Tapping a Vein of Genius 

Although David Douglas Bunker can be considered a master of his Touch guitar, the tapping technique of playing a guitar is not something that he invented out of the blue. As far back as the 1930s, a Missouri kid named Kenneth Carllile (1931-1987) began playing his sister's guitar in an unconventional manner: picking in the standard fashion with his right hand, but -- with his left hand's thumb and fingers still being too small to grasp around the neck -- opting to rest the guitar flat on his lap and press straight down on the strings (as one would depress piano keys) to actuate their tones. Little wonder that he was soon nicknamed "Thumbs" Carllile.

That same decade an Ohio-based guitarist named Harry DeArmond (1906-1999) was performing a mind-boggling act that included a shtick in which he performed with two adjacent guitars simultaneously. The trick was to employ a "hammer-on" style, in which he attacked the strings with his left/chording hand so hard that he didn't need to pluck or strum them with his right hand.

Legend holds that another guitarist, Jimmie Webster (1908-1978), saw DeArmond perform and was so impressed that he adapted the tricks into a method that later, in 1952, he wrote a tutorial booklet about -- "Touch System" for Electric and Amplified Spanish Guitar. It advised players to "Strike the Strings Firmly, Do Not Peck" (Jean German). One historian described Webster's advanced approach this way:

"He would play chords on the lower frets of the instrument, just the way guitarists have for centuries. The thing that made it special is that he 'hammered on' strongly enough so that plucking was not required. With this, then, he had a free right hand to play tunes with. He tapped with the right hand on the higher strings, and higher frets, to get the melody. Mostly, he only had the two or three highest strings to work with when he was tapping the melodies. But he was very adept at the technique ... where he is able to get a full rhythm section sound with his left hand. At the same time, he plays the melody with the right hand" (Jean German).
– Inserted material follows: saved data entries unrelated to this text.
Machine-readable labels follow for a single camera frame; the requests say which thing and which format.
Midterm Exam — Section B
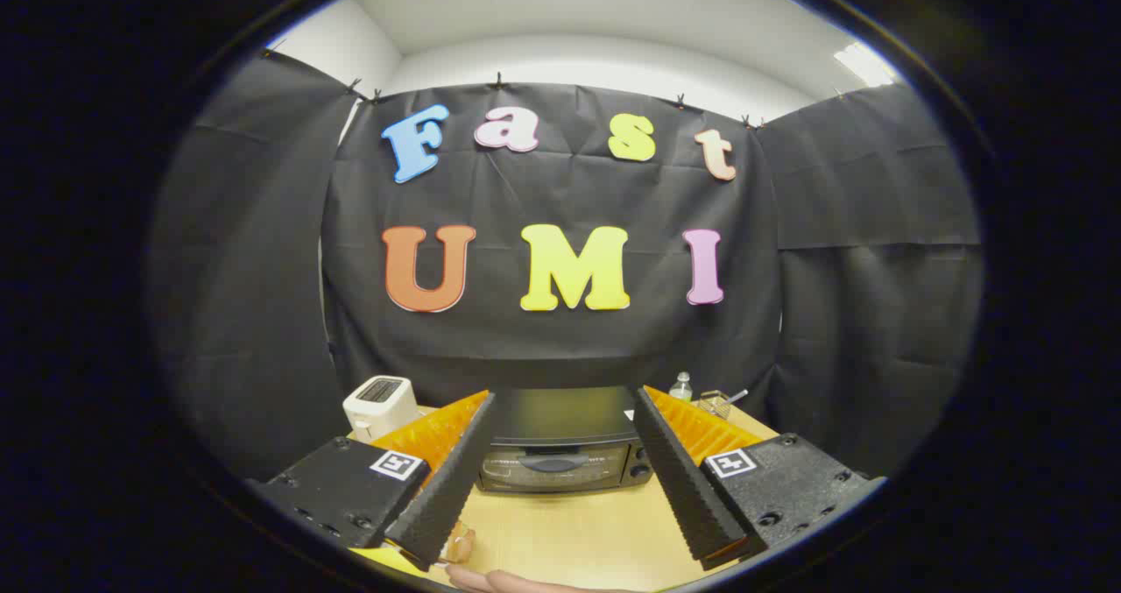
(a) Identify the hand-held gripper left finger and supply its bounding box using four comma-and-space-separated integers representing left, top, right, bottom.
248, 389, 497, 579

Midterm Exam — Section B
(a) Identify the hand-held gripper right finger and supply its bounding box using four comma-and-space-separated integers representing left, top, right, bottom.
632, 385, 887, 572

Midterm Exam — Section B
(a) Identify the white bread sandwich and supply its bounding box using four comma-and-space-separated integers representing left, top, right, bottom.
441, 524, 477, 565

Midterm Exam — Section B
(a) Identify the black toaster oven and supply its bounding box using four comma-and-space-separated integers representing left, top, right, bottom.
477, 386, 655, 495

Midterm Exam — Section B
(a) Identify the white pop-up toaster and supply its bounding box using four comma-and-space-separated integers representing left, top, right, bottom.
342, 375, 422, 443

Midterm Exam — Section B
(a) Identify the small ceiling light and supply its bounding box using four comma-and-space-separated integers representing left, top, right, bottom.
834, 43, 899, 88
And while later generations of tapping phenoms -- including Harvey Mandel (b. 1945) and Emmett Chapman (b. 1936) in the 1960s, Eddie Van Halen (b. 1955) in the 1970s, and Stanley Jordan (b. 1959), Steve Vai (b. 1960), and Jeff Healey (1966-2008) in the 1980s -- would emerge, what is most relevant here is that Webster became so popular that he became an endorser and then designer of instruments made by the Gretsch Musical Instrument Company. And while on a nationwide promotional tour intended to show off his new Gretsch White Falcon guitar, Webster made a concert stop in 1955 at the campus of the University of Washington in Seattle. That electrified and oversized hollow-body White Falcon, it would seem, was a great choice for Webster: "No doubt this helped him get a good sound from his tapped notes, because it combined the resonance of a large body with the sensitivity of magnetic pickups -- essential for the touch system" (Jean German). A key fact, though, is that one particularly excited 20-year-old local kid was there to witness this tapping stuff first hand: Dave Bunker. 

Bunker's Roots 

The men of the Bunker family had long been trailblazers. Dave Bunker's great-grandfather James devoted his best years to prospecting for gold, while his son Elijah ran a freighting company. In 1877 Elijah made a homestead land claim in a valley just west of Chehalis, Lewis County, in Southwest Washington, where he settled along a creek that later bore his surname. "Elijah was also an accomplished violin maker who showed his son, Joseph, the trade. Elijah would move from cedar to maple to spruce, rap his knuckles on the trunks and listen for the proper ring" (Seven, 20).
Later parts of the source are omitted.